Figure 2. Observed vs. simulated plots for the four locations of primary interest to groundwater resource managers for the history-matching simulation. Red trace is the observed series, dashed black trace is the simulation results from the existing model from Liu et al. (2017), thick blue trace is the maximum a posteriori simulation result (the posterior realization corresponding to the existing model inputs), light blue traces are the posterior ensemble simulation results. In general terms, the posterior ensemble closely reproduces the observed series.

FIGURE 3

Figure 3. Observed vs. simulated plots for the four locations of primary interest to groundwater resource managers for the scenario simulation. Red trace is the observed series, dashed black trace is the existing simulation results from Liu et al. (2017), thick blue trace is the maximum a posteriori simulation result, light blue traces are the posterior ensemble simulation results. The posterior ensemble brackets the observed series, however, some uncertainty remains, which we attribute to the scenario simulation forcing parameters.

The fact that the posterior scenario simulation ensemble brackets the observed low spring-flow rates and low water levels at the springs and index wells of primary interest to groundwater resource managers (Figure 3) indicates that the combined UQ and PE analyses are likely to be robust at hindcasting (in a stochastic sense) the hydrologic response to drought at these four locations. This is an encouraging outcome and indicates that the automated workflow is functioning as expected. We attribute this success to the use of a high-dimensional parameter space (which helps to avoid under-estimation of uncertainty and limits the potential ill-effects of model error; Doherty and Christensen, 2011; White et al., 2014; Knowling et al., 2019), as well as the use of a likelihood function that was focused on outcomes of primary interest to groundwater resource managers (Doherty and Welter, 2010).

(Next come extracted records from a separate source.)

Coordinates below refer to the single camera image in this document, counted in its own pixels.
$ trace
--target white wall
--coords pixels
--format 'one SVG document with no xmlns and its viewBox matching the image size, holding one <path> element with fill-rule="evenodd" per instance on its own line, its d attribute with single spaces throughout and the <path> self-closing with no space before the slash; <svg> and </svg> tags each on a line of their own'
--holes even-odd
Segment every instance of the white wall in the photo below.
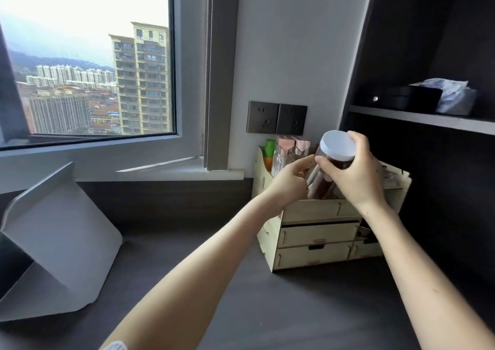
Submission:
<svg viewBox="0 0 495 350">
<path fill-rule="evenodd" d="M 239 0 L 229 168 L 252 177 L 252 101 L 307 105 L 304 136 L 338 126 L 369 0 Z"/>
</svg>

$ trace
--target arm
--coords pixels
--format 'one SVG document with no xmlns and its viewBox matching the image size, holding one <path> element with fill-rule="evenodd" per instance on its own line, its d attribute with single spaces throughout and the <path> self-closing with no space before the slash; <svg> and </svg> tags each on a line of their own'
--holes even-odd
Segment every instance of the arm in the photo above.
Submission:
<svg viewBox="0 0 495 350">
<path fill-rule="evenodd" d="M 304 197 L 308 156 L 287 165 L 215 235 L 170 271 L 127 314 L 101 348 L 122 341 L 132 350 L 195 349 L 220 298 L 263 224 Z"/>
<path fill-rule="evenodd" d="M 356 158 L 348 169 L 315 159 L 375 233 L 421 348 L 494 349 L 493 333 L 385 202 L 381 167 L 369 152 L 368 139 L 349 134 L 356 141 Z"/>
</svg>

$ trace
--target jar lid
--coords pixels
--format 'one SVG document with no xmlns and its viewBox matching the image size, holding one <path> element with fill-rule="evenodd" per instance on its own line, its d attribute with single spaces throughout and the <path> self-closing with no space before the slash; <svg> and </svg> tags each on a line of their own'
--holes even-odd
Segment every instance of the jar lid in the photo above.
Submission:
<svg viewBox="0 0 495 350">
<path fill-rule="evenodd" d="M 337 161 L 351 161 L 356 155 L 356 142 L 344 131 L 328 131 L 323 134 L 320 149 Z"/>
</svg>

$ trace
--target shelf board
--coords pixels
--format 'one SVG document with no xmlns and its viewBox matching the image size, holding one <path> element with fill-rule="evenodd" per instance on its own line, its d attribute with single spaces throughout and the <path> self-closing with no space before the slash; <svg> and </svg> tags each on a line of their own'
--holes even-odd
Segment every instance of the shelf board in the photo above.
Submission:
<svg viewBox="0 0 495 350">
<path fill-rule="evenodd" d="M 377 117 L 399 119 L 401 121 L 412 121 L 425 125 L 461 129 L 480 134 L 495 135 L 495 121 L 481 121 L 463 117 L 453 117 L 449 115 L 409 113 L 407 111 L 379 109 L 373 107 L 351 105 L 351 113 L 375 115 Z"/>
</svg>

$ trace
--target white sleeve
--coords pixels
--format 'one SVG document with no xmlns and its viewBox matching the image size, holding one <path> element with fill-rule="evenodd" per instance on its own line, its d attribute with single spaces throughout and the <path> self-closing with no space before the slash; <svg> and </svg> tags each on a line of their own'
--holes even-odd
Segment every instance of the white sleeve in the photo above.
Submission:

We also compared the residual $L_{2}$ norm (Φ) at the four locations of primary interest to groundwater resource managers for both the history-matching and scenario simulations (Figure 4). In this light, we see that the PE analysis was able to reduce Φ for both the history-matching and scenario simulation ensembles, even though the scenario simulation outputs were not used in the PE analysis. We also note that for several realizations, the posterior Φ values are less than that of the existing Liu et al. (2017) models. The reduction in Φ across the ensemble under scenario conditions is attributable to the learning through PE about the static properties in the history-matching simulation and the subsequent transfer of these static properties to the scenario simulation.

FIGURE 4

Figure 4. Prior (gray) and posterior (blue) unweighted sum of squared residual (i.e., Φ) histograms for both history-matching and scenario simulations at the four locations of primary interest to groundwater resource managers. The vertical dashed gray line marks the Φ yielded by the existing model of Liu et al. (2017). Several posterior realizations better reproduce the observed series than the existing model; the history-matching simulation ensemble is more tightly clustered around the minimum Φ.

An important aspect of PE is maintaining physically-plausible parameters (and corresponding simulation inputs). We have included several prior and posterior parameter realizations in the Supplementary Material. In general, the parameter changes resulting from the PE analysis are in agreement with the expected spatial and temporal patterns and are within the range of expectation.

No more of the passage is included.